– Рабочее.
– Товарищи говорили, что вы слишком рано вернулись к труду. Может быть вам нужен более продолжительный отдых?
– Надеюсь, что обойдется. Во всяком случае без дела я кисну. Работа для меня лучшее лекарство.
– Отрадно это слышать, – на удивление по-доброму улыбнулся Сталин. Что поколебало подозрения Фрунзе в причастности его к попытке убийства.
– А что там произошло во время операции? – поинтересовался Бухарин. – Доходили нехорошие слухи.
– Отравление хлороформом по вине анестезиолога, что повлекло клиническую смерть. – тем же нейтральным голосом ответил Михаил Васильевич.
– Как смерть? – удивился Троцкий.
– В течение примерно трех минут я был мертв. Дыхания не было и сердце не билось. Но врачи сумели откачать.
– Получается, что вы заново родились Михаил Васильевич. – произнес Рыков. – Поздравляю.
– И как оно, вернутся с того света? – по-деловому спросил Томский. – Мне говорили, что люди видят какой-то свет и трубу.
– У меня ничего подобного не было. Я словно стоял рядом со своим телом и смотрел на то, как врачи суетятся. Даже время запомнил на часах в операционной. После того, как пришел в себя и надиктовал свои наблюдения, врачи их полностью подтвердили. В том числе и время – с точностью до минуты.
В помещение повисла тишина.
– А Бог? Вы его видели?
– Нет. Бога я не наблюдал. Вероятно, к атеистам он не приходит, – криво улыбнулся Фрунзе. – Операция прошла успешно. Сейчас мне прописаны только диета да прогулки на свежем воздухе. Если все сложится, то через полгода и вспоминать будет не о чем. Но что мы все обо мне? Давайте к делу.
Все покивали.
О самоубийстве супруги никто говорить не стал. Знали, как Михаил Васильевич ее любил и не хотели теребить свежую рану. Во всяком случае открыто.

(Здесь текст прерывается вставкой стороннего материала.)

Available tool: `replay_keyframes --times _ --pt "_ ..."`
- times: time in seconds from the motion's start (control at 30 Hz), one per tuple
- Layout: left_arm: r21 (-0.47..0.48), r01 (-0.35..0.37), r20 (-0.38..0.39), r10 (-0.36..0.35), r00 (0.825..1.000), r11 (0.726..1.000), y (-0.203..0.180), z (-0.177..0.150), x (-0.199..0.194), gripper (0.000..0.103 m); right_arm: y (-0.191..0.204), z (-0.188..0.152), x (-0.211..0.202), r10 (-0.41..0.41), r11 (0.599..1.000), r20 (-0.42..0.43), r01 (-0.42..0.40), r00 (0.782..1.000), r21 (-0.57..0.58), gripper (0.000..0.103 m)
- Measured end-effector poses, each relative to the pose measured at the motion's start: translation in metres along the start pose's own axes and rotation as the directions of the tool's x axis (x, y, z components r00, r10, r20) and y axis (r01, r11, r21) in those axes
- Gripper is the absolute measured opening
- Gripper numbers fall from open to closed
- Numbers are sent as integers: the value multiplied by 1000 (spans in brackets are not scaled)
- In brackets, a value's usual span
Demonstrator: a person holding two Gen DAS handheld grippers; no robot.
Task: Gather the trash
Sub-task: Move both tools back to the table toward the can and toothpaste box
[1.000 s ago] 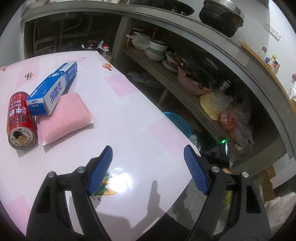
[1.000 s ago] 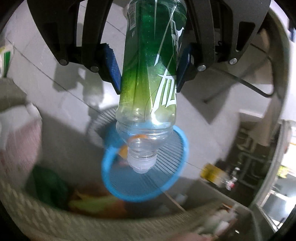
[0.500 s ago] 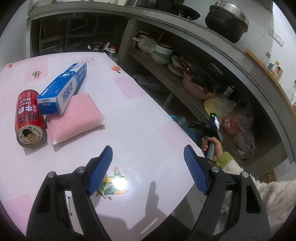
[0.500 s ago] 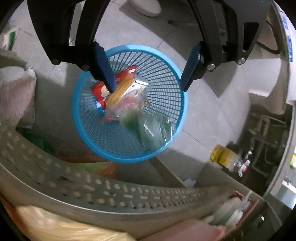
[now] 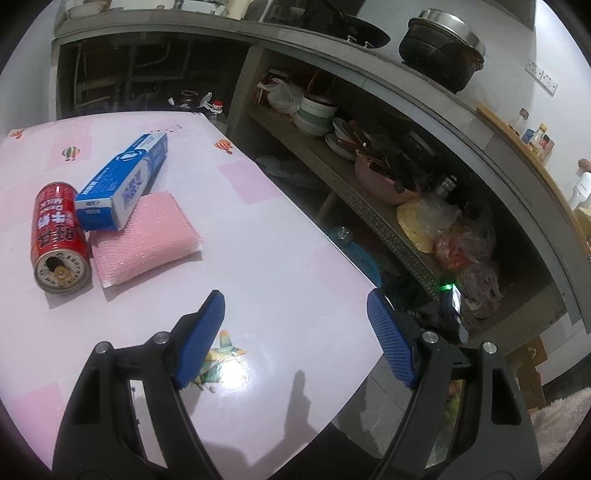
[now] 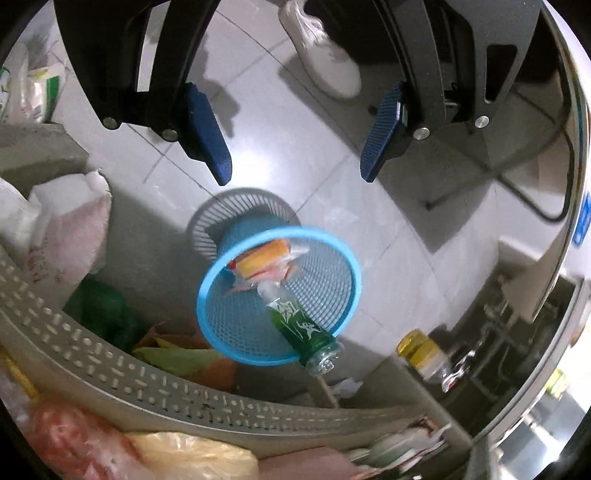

– Грядет XIV съезд. – подал голос Рыков. – И мы хотим узнать о состоянии вооруженных сил революции. Мы полагали, что с отчетом выступит Климент. Но раз вы сами оправились, то вам и карты в руки. Справитесь?
– Справлюсь. – кивнул Фрунзе.
– Как вы видите ситуацию, Михаил Васильевич?
– Кратко?
– Если можно.
– Двояко. С одной стороны, если завтра на нас нападет даже Польша, то на этом революция и закончится. Мы просто не в состоянии противостоять хоть сколь-либо серьезным армиям. В войсках полнейшая разруха и бардак. С другой стороны, завтра Польша не нападет. И послезавтра тоже. Все так устали от Империалистической войны, что лет десять у нас на приведения армии в порядок вполне имеется. Может даже больше. Во всяком случае – без большой войны. А малые конфликты мы уж как-нибудь погасим даже тем, что есть.
– Вздор! – рявкнул Троцкий, но его придержал за плечо Зиновьев и он замолчал, надувшись. А потом спросил у Фрунзе:
– Почему вы так считаете?
– Что именно?
– Почему армия наша не боеспособна?
– Армия – это не просто вооруженные люди. Армия – это структура с четкой иерархией, субординацией и дисциплиной, без которой она превращается в толпу. Толпой управлять можно. Но на митинге. Однако война – не митинг. Это серьезная профессиональная деятельность, требующая от каждого бойца как можно более высокой квалификации. Как во время войны, так и в мирное время. И так – на каждом уровне. Армия – это большой завод с очень сложным и рискованным производством. А у нас она сейчас напоминает анархическую вольницу, наполовину пьяную, наполовину уголовную. Да, сейчас уже что-то сделано, но ситуация пока еще плачевная донельзя.
– Мы победили в гражданской! – взвизгнул Троцкий.
– И это – бесспорно. Но почему?
– Потому что у революции была лучше армия!
– Нет. Потому что мы все были едины. – произнес Фрунзе, подняв правую руку и сжав ее в кулак. – Пока мы едины – мы непобедимы! Но сил у нас было очень мало. Настолько, что даже Владимир Ильич сам не верил, что наша коммуна продержится дольше французской. Наша победа заключалась в нашем единстве и раздоре в стане белых. Если бы у них появился крепкий лидер с трезвой программой, он бы смахнул нас не глядя. Как незначительную помеху. Но его, к счастью не нашлось. И мы передавили их всех по одному. А ведь белые – это огрызки старых царских войск. Войск, которых считали одними из самых бестолковых в Империалистическую войну. Хуже них, наверное, только итальянцы ославились да австрийцы. Как мне говорили, французы царскому экспедиционному корпусу даже оружие свое давать не хотели, считая, что те нормально не разберутся с ним.
– Это смешно! – фыркнул Троцкий, но развивать тему не стал.